Les plannings et les prévisionnels ne sont pas les bons outils pour piloter dans un monde incertain. Pour suivre le BUILD, appuyez-vous sur les engagements de chaque porteur de projet. Tant que les membres d’une équipe projet sont engagés dans sa réussite, vous n’avez pas besoin d’intervenir. Communiquez donc régulièrement sur le niveau d’engagement autour des projets, valorisez les leaders qui délivrent et vous aurez des résultats.
Le BUILD au service du RUN, et vice-versa
Le RUN se passe sur le terrain, au coeur de votre business. C’est ce qui vous rapporte de l’argent. Sans activité, pas de revenu, et sans revenu, pas d’entreprise viable… Le RUN c’est vital ; naturellement il doit être prioritaire. Le BUILD, lui, coûte de l’argent. C’est un investissement qui doit structurer la croissance ; si vous êtes incapables de jamais le prioriser, votre startup ne réussira pas à décoller comme vous le souhaiteriez.
Nous voilà devant le paradoxe du BUILD et du RUN : comment les articuler ?
D’abord, en tant que dirigeants, vous devez orienter à chaque instant le focus de l’entreprise : interne ou externe ? Si vous devez grossir, prouver un business model, rendre belle la mariée avant une levée ou simplement ramener du cash, vous allez entrer dans un focus externe, en mettant toute votre énergie à trouver du business et satisfaire vos clients. Mais si vous devez vous structurer, pivoter, innover – en un mot : vous transformer – c’est bien un focus interne qui vous attend. Bien sûr vous continuerez à opérer votre activité, évidemment il faudra rester proche du terrain, mais dans un focus interne, la priorité doit être la transformation la plus rapide possible.
C’est elle qui vous donnera alors les moyens d’accélérer à nouveau. Quel que soit votre focus présent, vous aurez besoin du BUILD et du RUN. Le secret de la réussite, c’est de les mettre au service l’un de l’autre, alternativement :
- Dans un focus de RUN (externe), on va continuer à faire du BUILD, pour faciliter le travail des opérations, mais aussi anticiper le prochain focus et le réduire au maximum.

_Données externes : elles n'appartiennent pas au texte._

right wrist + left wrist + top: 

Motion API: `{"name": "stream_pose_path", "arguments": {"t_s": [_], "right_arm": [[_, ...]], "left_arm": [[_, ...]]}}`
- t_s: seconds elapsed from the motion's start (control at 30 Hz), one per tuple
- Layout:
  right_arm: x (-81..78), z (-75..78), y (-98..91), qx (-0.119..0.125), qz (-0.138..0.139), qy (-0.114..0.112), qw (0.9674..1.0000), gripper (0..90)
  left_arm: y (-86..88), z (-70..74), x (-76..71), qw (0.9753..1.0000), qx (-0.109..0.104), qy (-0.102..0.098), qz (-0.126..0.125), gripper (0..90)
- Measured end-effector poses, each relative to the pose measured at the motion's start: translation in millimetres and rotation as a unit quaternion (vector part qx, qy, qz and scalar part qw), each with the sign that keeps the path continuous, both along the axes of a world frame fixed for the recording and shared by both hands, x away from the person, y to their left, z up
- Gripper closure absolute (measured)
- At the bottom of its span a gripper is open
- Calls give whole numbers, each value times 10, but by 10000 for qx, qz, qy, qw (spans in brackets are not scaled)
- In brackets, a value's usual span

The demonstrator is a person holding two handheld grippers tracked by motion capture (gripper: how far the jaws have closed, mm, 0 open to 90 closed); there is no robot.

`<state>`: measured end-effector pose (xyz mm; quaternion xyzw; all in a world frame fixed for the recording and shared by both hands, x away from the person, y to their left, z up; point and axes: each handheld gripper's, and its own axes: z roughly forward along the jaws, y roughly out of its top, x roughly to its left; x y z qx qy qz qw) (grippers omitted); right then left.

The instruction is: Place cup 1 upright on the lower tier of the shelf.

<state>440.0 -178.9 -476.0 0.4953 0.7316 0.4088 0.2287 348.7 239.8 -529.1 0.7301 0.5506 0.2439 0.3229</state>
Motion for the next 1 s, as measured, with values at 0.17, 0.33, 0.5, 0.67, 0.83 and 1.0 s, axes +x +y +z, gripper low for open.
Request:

- Dans un focus de BUILD (interne), on va se servir du RUN pour tester des choses nouvelles et s’assurer que ce qu’on construit est pertinent pour les clients et les collaborateurs.
Finalement, la difficulté dans l’articulation BUILD / RUN, c’est la valorisation et l’allocation des ressources. Il vous faudra apprendre à savoir qui aime quoi dans votre équipe, et comment répartir le boulot entre ces deux activités, selon les phases de votre startup. En tout cas, n’oubliez pas : le BUILD et le RUN sont tout aussi importants. Alors ne valorisez pas l’un (les porteurs de projets, les top managers, les innovateurs) plutôt que l’autre (les sales, le service client, les middle managers) !
Cas particulier : le développement produit, c’est du BUILD ou du RUN ?
Si votre entreprise développe un produit, alors vous avez dû vous poser la question : quand des développeurs codent une nouvelle feature, sont-ils en train de faire du RUN (leur travail quotidien) ou du BUILD (l’ajout d’une nouveauté radicale) ? Réponse : les deux mon général !
Dans le cas particulier du produit, tout ce que j’ai dit précédemment se mélange. Le BUILD et le RUN se confondent. L’organisation et le pilotage du développement produit se gère encore différemment. Cela nécessiterait un autre article pour vous le détailler. En attendant, allez voir la bible de Thiga, ça vaut le coup !
Si le produit est si spécial, c’est qu’il touche au coeur du business. Ce que Steve Jobs nous a appris à ce sujet, c’est que le BUILD de nouveaux produits doit cannibaliser le RUN des produits actuels. L’Iphone a participé de la baisse des ventes de l’Ipod, mais si Apple ne l’avait pas fait, d’autres constructeurs auraient saisi l’opportunité.
Développer son entreprise dans un monde incertain et changeant, c’est équilibrer BUILD et RUN en continu, avec courage et finesse.